*Data in this exercise*.
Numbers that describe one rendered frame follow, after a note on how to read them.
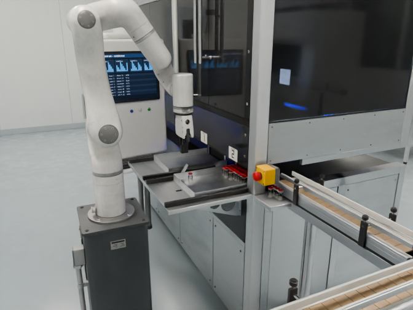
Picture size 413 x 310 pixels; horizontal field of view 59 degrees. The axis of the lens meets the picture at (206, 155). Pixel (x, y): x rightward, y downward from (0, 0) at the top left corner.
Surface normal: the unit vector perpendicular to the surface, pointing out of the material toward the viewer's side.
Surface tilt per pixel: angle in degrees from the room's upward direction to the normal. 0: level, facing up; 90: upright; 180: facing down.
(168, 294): 0
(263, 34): 90
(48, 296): 0
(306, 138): 90
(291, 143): 90
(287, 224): 90
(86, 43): 130
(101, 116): 63
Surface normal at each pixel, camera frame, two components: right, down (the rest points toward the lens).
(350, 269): 0.42, 0.28
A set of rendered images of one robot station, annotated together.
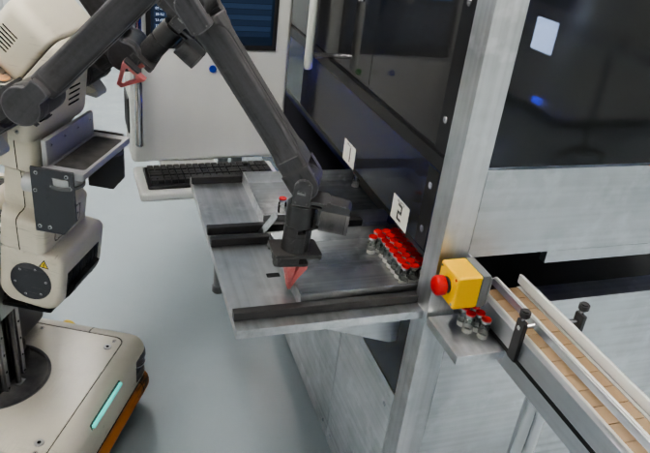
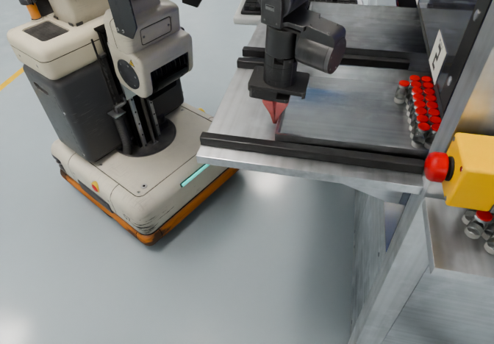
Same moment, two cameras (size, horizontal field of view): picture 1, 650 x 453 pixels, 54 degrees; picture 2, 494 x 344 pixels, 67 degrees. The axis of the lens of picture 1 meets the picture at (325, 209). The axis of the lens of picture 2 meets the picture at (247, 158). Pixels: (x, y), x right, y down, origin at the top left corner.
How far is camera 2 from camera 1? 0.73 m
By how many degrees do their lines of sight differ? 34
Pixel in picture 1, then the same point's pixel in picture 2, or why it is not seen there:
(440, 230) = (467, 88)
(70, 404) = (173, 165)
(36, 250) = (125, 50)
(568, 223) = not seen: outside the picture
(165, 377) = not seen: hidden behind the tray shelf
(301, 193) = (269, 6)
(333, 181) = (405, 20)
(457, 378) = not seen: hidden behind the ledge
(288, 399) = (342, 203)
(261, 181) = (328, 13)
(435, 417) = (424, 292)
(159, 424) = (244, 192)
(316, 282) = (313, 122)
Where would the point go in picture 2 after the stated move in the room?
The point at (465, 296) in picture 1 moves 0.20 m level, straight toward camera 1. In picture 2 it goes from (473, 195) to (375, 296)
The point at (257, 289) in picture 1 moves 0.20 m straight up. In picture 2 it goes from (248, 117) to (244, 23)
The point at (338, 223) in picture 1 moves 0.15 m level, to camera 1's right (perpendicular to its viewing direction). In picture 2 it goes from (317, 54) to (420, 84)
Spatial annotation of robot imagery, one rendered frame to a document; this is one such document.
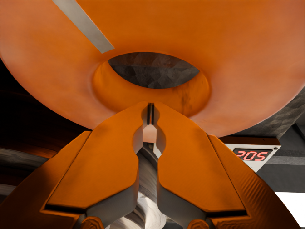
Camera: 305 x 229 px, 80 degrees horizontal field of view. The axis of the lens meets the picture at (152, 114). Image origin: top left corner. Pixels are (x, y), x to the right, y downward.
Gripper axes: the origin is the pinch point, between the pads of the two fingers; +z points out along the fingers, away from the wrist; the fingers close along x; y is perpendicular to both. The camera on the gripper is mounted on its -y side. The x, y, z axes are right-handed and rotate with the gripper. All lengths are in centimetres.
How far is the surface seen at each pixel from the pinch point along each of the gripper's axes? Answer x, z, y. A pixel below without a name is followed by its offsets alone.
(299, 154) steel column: 404, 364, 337
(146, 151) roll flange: -0.6, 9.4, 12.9
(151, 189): 0.4, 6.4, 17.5
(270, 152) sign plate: 25.1, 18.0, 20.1
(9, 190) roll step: -13.4, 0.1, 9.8
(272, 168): 503, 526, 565
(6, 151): -12.4, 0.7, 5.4
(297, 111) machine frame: 26.0, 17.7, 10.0
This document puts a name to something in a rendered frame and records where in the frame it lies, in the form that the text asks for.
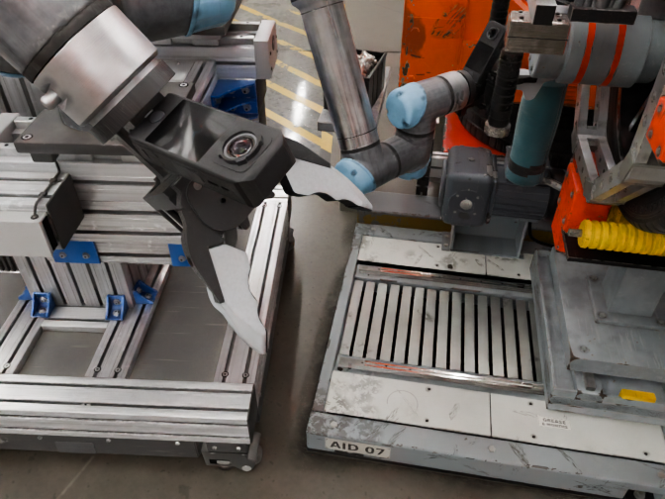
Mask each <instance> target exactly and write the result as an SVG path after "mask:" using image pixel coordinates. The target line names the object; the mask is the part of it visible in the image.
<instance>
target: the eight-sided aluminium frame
mask: <svg viewBox="0 0 665 499"><path fill-rule="evenodd" d="M590 86H591V85H583V84H578V85H577V96H576V107H575V117H574V128H573V132H572V134H571V143H572V153H574V152H575V160H576V164H577V168H578V171H579V175H580V179H581V183H582V187H583V196H584V197H585V198H586V202H587V203H592V204H603V205H613V206H618V205H624V204H625V202H627V201H629V200H631V199H633V198H635V197H637V196H640V195H642V194H644V193H646V192H648V191H650V190H652V189H654V188H656V187H662V186H663V185H664V184H665V166H660V165H659V163H658V161H657V159H656V157H655V154H654V152H653V150H652V148H651V146H650V144H649V141H648V139H647V137H646V133H647V131H648V128H649V125H650V123H651V120H652V118H653V115H654V112H655V110H656V107H657V105H658V102H659V99H660V97H661V95H664V94H665V55H664V58H663V61H662V63H661V66H660V69H659V71H658V74H657V77H656V80H655V82H654V85H653V88H652V90H651V93H650V96H649V98H648V101H647V104H646V107H645V109H644V112H643V115H642V117H641V120H640V123H639V125H638V128H637V131H636V134H635V136H634V139H633V142H632V144H631V147H630V150H629V152H628V154H627V155H626V157H625V158H624V160H622V161H621V162H619V163H618V164H615V161H614V158H613V155H612V153H611V150H610V147H609V144H608V141H607V119H608V109H609V98H610V86H597V90H596V101H595V112H594V122H593V126H587V118H588V108H589V97H590ZM591 151H592V152H594V153H595V157H596V163H597V169H598V172H599V175H600V176H599V175H598V172H597V169H596V166H595V163H594V160H593V157H592V153H591Z"/></svg>
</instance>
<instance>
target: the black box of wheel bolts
mask: <svg viewBox="0 0 665 499"><path fill-rule="evenodd" d="M356 52H357V56H358V60H359V64H360V68H361V71H362V75H363V79H364V83H365V87H366V90H367V94H368V98H369V102H370V106H371V109H372V107H373V106H374V104H375V102H376V101H377V99H378V97H379V96H380V94H381V92H382V91H383V89H384V83H385V66H386V55H387V53H386V52H383V51H376V50H361V49H356Z"/></svg>
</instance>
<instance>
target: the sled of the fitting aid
mask: <svg viewBox="0 0 665 499"><path fill-rule="evenodd" d="M550 253H551V250H548V249H535V251H534V254H533V258H532V261H531V265H530V268H529V269H530V278H531V287H532V295H533V304H534V312H535V320H536V328H537V337H538V346H539V354H540V363H541V371H542V380H543V388H544V397H545V406H546V409H549V410H556V411H563V412H570V413H577V414H584V415H591V416H598V417H605V418H611V419H618V420H625V421H632V422H638V423H645V424H652V425H659V426H665V383H663V382H656V381H649V380H641V379H634V378H626V377H619V376H612V375H604V374H598V373H590V372H583V371H576V370H568V369H567V367H566V361H565V354H564V348H563V343H562V336H561V330H560V324H559V317H558V311H557V305H556V298H555V292H554V286H553V279H552V273H551V267H550V260H549V257H550Z"/></svg>
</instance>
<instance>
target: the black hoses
mask: <svg viewBox="0 0 665 499"><path fill-rule="evenodd" d="M626 2H627V0H575V1H574V2H571V3H570V5H569V9H568V13H567V16H568V19H569V21H570V22H584V23H601V24H618V25H634V22H635V19H636V16H637V13H638V11H637V10H636V8H635V7H634V6H633V5H625V4H626Z"/></svg>
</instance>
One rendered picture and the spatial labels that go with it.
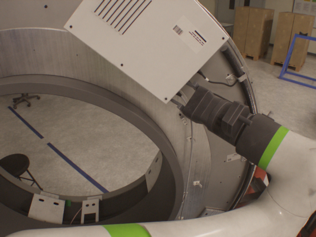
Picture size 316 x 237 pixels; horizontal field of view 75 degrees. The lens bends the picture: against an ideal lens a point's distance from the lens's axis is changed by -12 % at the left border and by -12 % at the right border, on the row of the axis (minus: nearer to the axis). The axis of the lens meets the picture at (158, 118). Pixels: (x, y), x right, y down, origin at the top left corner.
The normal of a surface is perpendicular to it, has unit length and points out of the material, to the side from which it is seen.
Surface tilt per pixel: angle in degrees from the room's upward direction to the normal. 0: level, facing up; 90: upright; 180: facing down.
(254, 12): 90
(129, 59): 90
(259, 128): 34
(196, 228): 26
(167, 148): 90
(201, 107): 46
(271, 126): 13
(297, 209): 78
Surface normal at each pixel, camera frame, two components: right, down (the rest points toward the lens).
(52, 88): 0.18, 0.50
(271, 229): 0.49, -0.38
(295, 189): -0.72, 0.11
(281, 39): -0.65, 0.39
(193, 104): -0.43, -0.32
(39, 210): 0.44, -0.82
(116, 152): 0.00, -0.86

*To do*.
Every line in the records above that contains the word "behind" is to be copied out.

*Completed exercise*.
(165, 377) = not seen: hidden behind the tray shelf
(457, 378) = not seen: hidden behind the ledge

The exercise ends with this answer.